Angela Hanks is Chief of Programs at Demos, a movement-oriented think tank committed to racial and economic justice, where she leads the organization’s programmatic work to shift law and policy closer toward a just, inclusive, multiracial economy and democracy.

Prior to joining Demos, Angela served in the Biden-Harris Administration as Acting Assistant Secretary of the Employment and Training Administration in the U.S. Department of Labor, where she worked to advance worker-centered policies that lead to quality jobs for all workers, particularly those who are marginalized. 

Her work has been cited in various publications, including the New York Times, Washington Post, and The Atlantic and was previously a regular contributor to Forbes.com. 

Prior to joining the Administration, Angela was Deputy Executive Director at the Groundwork Collaborative, where she worked to advance an equitable, people-centered vision for the economy.

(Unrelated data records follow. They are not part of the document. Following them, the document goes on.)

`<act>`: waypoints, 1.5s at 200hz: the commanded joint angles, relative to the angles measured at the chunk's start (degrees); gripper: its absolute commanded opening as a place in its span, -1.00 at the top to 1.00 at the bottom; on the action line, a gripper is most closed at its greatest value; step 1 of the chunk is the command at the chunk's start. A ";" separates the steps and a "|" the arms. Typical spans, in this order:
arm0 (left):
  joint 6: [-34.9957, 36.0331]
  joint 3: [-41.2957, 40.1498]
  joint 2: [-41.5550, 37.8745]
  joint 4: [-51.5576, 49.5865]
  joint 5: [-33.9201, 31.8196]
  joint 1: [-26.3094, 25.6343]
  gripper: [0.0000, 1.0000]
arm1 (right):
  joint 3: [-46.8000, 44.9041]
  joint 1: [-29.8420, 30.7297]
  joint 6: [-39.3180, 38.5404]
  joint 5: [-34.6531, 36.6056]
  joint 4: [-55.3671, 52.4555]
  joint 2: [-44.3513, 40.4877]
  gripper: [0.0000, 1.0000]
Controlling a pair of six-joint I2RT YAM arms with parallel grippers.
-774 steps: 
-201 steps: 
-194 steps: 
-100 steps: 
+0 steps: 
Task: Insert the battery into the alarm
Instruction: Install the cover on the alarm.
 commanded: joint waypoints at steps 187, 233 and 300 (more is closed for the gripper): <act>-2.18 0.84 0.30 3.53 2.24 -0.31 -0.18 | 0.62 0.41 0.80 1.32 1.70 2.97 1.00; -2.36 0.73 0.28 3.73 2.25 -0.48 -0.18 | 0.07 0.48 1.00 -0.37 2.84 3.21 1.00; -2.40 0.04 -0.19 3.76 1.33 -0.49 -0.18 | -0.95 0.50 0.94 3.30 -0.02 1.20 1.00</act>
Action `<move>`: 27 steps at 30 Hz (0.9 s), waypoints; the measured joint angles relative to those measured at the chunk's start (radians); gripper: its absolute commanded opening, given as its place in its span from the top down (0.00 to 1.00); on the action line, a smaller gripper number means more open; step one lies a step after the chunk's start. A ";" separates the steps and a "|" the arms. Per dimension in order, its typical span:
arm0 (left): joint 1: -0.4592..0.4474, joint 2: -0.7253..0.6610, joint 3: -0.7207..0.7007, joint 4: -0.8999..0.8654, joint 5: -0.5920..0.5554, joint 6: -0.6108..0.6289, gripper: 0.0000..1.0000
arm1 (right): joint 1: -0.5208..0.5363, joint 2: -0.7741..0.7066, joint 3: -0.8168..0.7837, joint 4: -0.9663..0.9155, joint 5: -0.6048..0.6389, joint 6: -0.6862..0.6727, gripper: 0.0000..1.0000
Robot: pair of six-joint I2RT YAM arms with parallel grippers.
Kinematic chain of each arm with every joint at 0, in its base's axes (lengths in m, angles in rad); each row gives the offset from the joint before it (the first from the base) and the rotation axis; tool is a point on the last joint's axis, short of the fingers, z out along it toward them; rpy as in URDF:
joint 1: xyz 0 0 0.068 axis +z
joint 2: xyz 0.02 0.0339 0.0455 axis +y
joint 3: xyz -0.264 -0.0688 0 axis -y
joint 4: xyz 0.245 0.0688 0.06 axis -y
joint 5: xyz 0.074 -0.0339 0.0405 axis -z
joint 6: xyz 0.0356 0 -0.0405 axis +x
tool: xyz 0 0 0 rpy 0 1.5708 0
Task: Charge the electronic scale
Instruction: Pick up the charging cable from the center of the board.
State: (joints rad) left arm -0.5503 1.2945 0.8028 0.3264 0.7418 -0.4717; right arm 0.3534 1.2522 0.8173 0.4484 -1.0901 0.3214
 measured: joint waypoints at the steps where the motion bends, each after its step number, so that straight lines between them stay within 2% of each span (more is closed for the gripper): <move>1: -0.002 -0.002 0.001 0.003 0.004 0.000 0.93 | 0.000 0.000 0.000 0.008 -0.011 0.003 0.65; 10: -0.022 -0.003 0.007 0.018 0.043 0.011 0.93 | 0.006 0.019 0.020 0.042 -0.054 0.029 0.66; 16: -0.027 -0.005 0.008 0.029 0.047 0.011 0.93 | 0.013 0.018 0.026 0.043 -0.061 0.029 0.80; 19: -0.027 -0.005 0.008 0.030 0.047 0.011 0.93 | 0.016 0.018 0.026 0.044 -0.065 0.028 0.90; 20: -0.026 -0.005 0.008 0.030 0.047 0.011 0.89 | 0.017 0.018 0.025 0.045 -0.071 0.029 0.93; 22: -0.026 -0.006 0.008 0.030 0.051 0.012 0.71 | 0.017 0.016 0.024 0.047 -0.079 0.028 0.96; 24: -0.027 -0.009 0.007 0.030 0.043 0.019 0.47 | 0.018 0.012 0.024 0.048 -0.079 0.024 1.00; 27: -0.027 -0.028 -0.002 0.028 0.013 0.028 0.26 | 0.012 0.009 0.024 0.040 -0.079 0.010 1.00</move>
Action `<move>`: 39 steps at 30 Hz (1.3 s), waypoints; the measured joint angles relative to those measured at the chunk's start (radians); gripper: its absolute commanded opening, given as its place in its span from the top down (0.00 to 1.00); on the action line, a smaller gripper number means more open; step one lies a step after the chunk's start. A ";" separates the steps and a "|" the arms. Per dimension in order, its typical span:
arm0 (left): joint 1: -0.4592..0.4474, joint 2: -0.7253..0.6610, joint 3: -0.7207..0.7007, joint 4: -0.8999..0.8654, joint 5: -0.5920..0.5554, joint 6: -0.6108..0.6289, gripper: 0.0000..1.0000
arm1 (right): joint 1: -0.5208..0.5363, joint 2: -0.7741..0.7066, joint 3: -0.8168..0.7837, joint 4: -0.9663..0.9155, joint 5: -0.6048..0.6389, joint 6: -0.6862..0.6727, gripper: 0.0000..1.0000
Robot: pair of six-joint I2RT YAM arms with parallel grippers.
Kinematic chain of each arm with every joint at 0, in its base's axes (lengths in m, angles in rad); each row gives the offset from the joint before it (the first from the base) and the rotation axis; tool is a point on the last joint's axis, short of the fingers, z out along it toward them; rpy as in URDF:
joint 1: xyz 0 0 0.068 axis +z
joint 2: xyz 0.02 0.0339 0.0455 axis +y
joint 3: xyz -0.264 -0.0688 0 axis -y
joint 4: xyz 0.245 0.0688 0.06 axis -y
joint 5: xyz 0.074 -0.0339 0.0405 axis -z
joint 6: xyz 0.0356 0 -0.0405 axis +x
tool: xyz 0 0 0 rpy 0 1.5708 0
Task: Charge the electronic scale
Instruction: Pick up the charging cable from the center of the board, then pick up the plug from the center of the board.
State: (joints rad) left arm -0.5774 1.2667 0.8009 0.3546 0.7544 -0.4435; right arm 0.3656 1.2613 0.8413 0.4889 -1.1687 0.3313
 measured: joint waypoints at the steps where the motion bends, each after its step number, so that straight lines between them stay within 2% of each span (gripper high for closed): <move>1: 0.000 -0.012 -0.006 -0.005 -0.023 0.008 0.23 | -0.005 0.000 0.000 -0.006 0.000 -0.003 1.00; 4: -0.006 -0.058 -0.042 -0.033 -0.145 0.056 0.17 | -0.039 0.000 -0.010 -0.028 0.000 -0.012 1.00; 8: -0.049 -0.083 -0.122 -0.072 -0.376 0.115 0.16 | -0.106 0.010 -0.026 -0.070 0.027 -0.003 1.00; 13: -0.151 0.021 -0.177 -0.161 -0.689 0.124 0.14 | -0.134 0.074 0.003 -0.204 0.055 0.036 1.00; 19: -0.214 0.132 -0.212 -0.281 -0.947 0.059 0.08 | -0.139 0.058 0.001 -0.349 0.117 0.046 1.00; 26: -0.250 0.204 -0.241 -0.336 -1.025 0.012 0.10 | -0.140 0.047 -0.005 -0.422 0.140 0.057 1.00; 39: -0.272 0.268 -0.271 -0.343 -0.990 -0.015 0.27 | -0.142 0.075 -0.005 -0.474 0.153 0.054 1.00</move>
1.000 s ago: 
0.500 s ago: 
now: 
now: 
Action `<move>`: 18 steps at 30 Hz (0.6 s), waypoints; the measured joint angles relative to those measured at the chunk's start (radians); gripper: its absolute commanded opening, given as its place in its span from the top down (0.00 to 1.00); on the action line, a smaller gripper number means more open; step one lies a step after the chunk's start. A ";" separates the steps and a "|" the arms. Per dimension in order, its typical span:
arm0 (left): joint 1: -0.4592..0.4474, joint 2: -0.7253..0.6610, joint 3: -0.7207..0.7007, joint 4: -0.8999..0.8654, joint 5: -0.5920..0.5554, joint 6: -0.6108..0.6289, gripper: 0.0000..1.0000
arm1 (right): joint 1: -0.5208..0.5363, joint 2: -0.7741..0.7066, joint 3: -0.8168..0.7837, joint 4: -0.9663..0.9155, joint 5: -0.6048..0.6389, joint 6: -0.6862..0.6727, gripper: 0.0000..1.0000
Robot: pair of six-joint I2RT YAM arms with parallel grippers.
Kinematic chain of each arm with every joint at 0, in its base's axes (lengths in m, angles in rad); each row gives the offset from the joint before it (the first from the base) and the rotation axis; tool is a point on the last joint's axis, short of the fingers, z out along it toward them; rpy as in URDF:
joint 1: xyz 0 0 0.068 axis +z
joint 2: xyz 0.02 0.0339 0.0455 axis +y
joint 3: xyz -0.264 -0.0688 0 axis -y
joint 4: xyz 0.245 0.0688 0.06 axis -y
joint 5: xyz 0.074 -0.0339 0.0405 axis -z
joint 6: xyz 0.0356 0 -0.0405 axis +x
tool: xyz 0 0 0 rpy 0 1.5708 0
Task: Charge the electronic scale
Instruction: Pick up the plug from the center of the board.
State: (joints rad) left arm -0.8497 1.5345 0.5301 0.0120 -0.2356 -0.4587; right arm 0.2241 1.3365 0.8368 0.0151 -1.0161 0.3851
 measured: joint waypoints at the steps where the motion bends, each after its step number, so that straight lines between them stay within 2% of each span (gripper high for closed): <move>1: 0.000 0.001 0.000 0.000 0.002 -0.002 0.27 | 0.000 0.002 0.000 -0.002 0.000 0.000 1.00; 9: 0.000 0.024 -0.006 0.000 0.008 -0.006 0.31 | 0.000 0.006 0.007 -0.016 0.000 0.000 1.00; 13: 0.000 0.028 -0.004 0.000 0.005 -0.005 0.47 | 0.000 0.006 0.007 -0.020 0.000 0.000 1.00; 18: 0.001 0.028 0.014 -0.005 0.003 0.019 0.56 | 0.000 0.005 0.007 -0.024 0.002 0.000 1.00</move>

She has also held roles at think tanks and policy organizations where she has written extensively about how to make the labor market more inclusive of marginalized workers. 

Angela began her career on Capitol Hill as a legislative assistant to the Honorable Elijah E. Cummings, and later became a counsel on the House Oversight and Government Reform committee. Angela earned her bachelor’s degree in political science from George Washington University and her law degree from the University of Maryland School of Law.